Repeat verbatim every line of the material, beginning at the line that holds "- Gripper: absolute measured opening" and ending at its last line.
Data supplied section start
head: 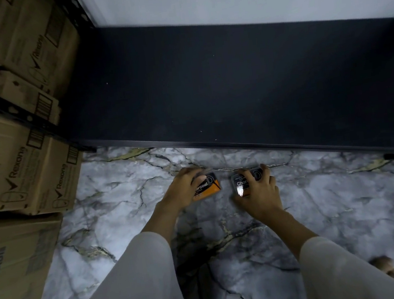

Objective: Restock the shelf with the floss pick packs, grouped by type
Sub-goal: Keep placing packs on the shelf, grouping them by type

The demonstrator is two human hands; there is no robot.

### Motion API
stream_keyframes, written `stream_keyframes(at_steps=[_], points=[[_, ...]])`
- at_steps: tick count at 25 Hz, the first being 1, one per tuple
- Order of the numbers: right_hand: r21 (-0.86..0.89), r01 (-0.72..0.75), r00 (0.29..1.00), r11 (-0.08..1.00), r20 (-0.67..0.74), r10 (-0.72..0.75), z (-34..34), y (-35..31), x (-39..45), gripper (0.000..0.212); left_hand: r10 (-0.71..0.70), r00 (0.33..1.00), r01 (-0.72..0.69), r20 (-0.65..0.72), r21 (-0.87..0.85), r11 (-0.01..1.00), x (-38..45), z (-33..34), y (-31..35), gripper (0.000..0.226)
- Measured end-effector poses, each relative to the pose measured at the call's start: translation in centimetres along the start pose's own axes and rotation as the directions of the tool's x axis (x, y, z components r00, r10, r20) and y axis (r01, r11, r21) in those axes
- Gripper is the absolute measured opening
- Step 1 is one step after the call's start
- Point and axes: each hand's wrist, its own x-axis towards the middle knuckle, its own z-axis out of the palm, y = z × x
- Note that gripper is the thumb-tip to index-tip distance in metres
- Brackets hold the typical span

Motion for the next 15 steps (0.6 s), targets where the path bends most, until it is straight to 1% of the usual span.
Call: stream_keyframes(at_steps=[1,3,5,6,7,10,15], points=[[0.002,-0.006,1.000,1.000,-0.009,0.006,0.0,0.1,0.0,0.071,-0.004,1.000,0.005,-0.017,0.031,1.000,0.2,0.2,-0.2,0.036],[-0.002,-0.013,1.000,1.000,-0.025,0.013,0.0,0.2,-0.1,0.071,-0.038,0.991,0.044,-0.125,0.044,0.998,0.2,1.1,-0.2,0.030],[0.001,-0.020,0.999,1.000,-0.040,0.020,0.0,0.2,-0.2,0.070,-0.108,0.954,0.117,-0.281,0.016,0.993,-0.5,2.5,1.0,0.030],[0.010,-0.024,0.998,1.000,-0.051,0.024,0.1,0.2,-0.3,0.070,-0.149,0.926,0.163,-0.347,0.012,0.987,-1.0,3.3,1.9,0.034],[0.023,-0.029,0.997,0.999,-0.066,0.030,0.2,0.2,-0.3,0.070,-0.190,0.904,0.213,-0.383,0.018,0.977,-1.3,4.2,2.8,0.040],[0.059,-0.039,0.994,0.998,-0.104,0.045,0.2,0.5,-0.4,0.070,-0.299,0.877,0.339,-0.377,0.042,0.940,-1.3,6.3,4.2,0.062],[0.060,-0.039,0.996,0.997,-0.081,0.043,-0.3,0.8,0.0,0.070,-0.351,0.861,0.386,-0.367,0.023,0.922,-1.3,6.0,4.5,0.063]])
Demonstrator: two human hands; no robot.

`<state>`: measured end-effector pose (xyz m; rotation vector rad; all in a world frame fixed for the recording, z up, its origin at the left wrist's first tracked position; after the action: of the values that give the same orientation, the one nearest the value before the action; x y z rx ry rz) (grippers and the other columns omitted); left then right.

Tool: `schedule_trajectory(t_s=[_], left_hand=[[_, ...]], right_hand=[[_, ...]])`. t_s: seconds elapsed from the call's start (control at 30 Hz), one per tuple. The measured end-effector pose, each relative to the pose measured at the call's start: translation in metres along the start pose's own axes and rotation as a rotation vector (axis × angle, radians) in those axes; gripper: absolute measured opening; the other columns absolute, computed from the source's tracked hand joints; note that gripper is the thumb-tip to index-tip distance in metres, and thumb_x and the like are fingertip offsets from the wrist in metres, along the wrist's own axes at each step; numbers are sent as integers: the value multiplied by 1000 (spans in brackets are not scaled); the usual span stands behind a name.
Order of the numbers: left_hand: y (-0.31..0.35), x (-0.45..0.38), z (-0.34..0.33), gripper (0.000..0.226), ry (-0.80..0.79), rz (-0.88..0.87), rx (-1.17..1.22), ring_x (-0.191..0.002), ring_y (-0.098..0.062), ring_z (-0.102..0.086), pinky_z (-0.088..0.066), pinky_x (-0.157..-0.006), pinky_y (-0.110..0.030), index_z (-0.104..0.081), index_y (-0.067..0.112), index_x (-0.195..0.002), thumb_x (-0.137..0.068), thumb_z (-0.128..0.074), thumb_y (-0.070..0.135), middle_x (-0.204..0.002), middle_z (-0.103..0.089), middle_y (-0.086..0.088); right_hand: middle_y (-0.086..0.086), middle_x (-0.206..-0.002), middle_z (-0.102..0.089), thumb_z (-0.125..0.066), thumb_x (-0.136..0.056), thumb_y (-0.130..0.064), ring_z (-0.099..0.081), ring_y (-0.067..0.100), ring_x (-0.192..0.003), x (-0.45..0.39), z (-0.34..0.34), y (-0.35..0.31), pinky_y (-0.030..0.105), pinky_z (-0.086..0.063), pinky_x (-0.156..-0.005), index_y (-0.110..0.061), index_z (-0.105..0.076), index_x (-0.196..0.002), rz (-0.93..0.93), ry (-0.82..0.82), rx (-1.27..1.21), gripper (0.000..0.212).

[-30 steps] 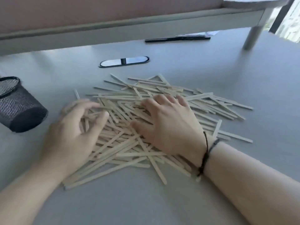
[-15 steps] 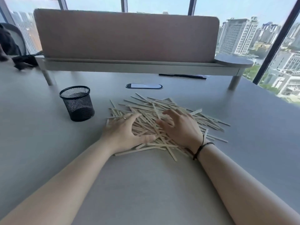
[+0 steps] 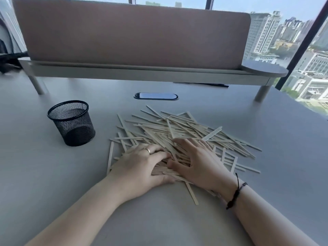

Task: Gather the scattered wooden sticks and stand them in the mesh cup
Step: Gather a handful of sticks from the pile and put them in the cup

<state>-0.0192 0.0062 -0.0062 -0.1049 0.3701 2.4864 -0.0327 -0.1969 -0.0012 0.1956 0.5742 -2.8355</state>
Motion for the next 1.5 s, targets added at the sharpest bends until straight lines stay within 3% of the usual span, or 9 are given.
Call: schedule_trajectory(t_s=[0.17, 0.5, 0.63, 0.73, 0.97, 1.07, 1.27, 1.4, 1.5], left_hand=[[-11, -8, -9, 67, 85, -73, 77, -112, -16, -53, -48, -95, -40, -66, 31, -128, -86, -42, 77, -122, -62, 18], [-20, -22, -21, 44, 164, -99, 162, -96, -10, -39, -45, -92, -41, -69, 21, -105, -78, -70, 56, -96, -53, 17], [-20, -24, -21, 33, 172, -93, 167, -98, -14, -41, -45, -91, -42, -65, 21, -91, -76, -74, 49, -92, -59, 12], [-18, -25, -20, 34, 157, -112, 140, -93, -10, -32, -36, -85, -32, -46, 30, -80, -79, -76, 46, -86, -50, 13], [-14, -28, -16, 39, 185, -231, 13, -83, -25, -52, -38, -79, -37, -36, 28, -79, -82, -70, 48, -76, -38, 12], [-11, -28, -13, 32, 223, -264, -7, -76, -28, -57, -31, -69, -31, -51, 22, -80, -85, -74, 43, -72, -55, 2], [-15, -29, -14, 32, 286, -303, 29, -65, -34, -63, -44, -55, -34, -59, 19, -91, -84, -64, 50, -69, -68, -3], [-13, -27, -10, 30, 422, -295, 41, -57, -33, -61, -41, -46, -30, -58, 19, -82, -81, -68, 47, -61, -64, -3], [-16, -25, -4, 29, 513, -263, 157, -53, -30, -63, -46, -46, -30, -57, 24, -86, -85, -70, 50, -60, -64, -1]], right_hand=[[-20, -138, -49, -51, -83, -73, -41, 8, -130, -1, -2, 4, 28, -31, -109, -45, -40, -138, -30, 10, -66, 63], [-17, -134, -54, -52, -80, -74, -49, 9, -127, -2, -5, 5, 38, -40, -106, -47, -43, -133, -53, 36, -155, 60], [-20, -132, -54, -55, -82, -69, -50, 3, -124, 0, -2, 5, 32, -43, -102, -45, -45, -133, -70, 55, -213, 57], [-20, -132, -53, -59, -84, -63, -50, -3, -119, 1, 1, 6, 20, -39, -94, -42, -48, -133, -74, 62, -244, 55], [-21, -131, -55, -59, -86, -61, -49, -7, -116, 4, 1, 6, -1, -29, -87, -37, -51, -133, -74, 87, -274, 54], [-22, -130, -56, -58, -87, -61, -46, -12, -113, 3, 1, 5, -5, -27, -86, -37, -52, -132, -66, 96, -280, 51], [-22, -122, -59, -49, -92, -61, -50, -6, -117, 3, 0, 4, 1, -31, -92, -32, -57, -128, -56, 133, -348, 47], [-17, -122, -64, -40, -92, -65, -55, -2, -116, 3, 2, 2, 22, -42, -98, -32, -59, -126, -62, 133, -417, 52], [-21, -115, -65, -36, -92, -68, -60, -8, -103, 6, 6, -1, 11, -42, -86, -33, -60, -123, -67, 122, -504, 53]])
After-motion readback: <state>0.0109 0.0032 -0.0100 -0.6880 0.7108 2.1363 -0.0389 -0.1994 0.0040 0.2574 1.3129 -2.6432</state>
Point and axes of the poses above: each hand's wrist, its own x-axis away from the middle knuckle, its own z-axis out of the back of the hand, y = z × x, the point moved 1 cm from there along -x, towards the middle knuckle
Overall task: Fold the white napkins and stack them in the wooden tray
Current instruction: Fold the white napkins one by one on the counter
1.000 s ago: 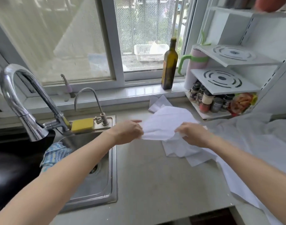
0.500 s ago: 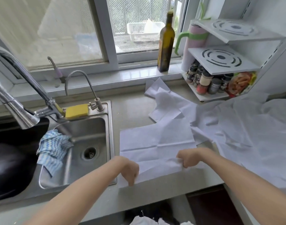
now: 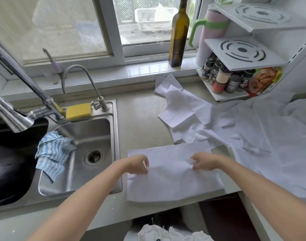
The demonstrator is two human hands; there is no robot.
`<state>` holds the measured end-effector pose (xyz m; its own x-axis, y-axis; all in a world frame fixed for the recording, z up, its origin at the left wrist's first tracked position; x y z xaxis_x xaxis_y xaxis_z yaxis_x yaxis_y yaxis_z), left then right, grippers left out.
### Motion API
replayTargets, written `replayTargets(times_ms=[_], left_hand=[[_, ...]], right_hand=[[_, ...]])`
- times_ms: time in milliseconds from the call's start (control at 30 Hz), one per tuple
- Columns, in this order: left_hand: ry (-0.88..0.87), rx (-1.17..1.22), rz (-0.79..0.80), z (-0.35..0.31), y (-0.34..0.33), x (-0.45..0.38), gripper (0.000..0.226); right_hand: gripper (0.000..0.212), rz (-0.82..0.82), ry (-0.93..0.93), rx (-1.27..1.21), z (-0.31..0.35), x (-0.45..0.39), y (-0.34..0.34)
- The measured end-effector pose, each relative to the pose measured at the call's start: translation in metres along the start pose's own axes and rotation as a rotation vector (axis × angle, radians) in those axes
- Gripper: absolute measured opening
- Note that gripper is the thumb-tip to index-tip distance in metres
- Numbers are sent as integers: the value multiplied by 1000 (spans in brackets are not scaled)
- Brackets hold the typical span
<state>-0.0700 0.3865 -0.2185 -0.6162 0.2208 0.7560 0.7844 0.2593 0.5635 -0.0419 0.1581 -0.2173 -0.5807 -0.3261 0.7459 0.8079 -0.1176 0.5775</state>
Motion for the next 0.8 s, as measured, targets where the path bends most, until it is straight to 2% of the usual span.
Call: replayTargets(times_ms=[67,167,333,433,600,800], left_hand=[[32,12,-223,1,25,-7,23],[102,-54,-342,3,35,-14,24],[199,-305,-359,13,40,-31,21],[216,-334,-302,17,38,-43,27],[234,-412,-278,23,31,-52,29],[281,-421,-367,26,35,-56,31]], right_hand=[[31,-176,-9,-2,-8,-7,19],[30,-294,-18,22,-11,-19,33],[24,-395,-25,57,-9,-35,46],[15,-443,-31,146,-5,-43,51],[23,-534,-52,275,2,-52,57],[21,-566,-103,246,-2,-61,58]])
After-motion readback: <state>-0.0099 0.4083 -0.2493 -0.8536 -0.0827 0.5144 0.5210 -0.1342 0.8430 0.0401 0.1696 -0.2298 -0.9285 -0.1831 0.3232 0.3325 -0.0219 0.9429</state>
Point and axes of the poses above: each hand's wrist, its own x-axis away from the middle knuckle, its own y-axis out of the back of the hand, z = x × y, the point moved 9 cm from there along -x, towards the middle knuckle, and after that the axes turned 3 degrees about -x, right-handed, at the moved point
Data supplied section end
▶ [Finished task]
- Gripper: absolute measured opening
- Note that gripper is the thumb-tip to index-tip distance in metres
- Numbers are sent as integers: the value multiplied by 1000 (spans in brackets are not scaled)
- Brackets hold the typical span
<state>-0.0700 0.3865 -0.2185 -0.6162 0.2208 0.7560 0.7844 0.2593 0.5635 -0.0419 0.1581 -0.2173 -0.5807 -0.3261 0.7459 0.8079 -0.1176 0.5775</state>
Motion for the next 0.8 s, as measured, targets where the path bends most, until it is straight to 2% of the usual span.
Call: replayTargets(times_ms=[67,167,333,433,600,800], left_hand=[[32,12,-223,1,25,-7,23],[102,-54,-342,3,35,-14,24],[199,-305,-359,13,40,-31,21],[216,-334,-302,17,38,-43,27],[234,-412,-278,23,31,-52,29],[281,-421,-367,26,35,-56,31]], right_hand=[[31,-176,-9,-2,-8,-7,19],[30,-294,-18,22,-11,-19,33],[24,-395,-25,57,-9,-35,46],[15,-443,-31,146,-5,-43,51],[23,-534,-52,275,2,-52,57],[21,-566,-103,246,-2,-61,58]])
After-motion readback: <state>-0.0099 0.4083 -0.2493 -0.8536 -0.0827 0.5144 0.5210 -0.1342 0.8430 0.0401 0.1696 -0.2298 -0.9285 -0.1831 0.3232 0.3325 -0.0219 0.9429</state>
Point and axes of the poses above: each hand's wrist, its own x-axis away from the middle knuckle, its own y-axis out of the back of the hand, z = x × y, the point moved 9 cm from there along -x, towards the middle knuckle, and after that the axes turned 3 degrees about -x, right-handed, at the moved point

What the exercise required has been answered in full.